# EXERCISE AIM
Find the line containing "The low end" in the data below and repeat it, along with all later lines, exactly through the last one.

****

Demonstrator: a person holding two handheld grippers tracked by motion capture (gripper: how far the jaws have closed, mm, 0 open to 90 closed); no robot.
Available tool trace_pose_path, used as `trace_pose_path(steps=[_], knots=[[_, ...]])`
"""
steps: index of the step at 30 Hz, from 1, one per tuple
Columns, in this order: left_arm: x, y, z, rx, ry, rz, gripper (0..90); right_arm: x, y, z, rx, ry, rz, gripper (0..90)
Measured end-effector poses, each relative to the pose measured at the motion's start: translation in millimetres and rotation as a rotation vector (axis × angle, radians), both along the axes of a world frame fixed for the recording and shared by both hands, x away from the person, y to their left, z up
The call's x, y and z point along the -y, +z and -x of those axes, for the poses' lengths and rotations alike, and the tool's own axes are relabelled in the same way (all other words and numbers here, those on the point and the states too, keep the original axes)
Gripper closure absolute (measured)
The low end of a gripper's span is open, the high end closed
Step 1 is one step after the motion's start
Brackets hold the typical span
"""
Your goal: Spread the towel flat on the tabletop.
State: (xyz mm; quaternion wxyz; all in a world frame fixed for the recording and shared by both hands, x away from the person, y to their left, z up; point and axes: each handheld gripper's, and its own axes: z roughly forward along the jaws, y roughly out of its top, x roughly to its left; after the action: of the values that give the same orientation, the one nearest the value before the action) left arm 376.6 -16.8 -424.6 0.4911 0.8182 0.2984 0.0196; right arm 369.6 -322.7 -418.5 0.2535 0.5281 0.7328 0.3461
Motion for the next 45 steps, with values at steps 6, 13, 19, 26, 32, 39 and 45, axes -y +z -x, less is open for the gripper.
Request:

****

# ANSWER AREA
The low end of a gripper's span is open, the high end closed
Step 1 is one step after the motion's start
Brackets hold the typical span
"""
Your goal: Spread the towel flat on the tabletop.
State: (xyz mm; quaternion wxyz; all in a world frame fixed for the recording and shared by both hands, x away from the person, y to their left, z up; point and axes: each handheld gripper's, and its own axes: z roughly forward along the jaws, y roughly out of its top, x roughly to its left; after the action: of the values that give the same orientation, the one nearest the value before the action) left arm 376.6 -16.8 -424.6 0.4911 0.8182 0.2984 0.0196; right arm 369.6 -322.7 -418.5 0.2535 0.5281 0.7328 0.3461
Motion for the next 45 steps, with values at steps 6, 13, 19, 26, 32, 39 and 45, axes -y +z -x, less is open for the gripper.
Request:

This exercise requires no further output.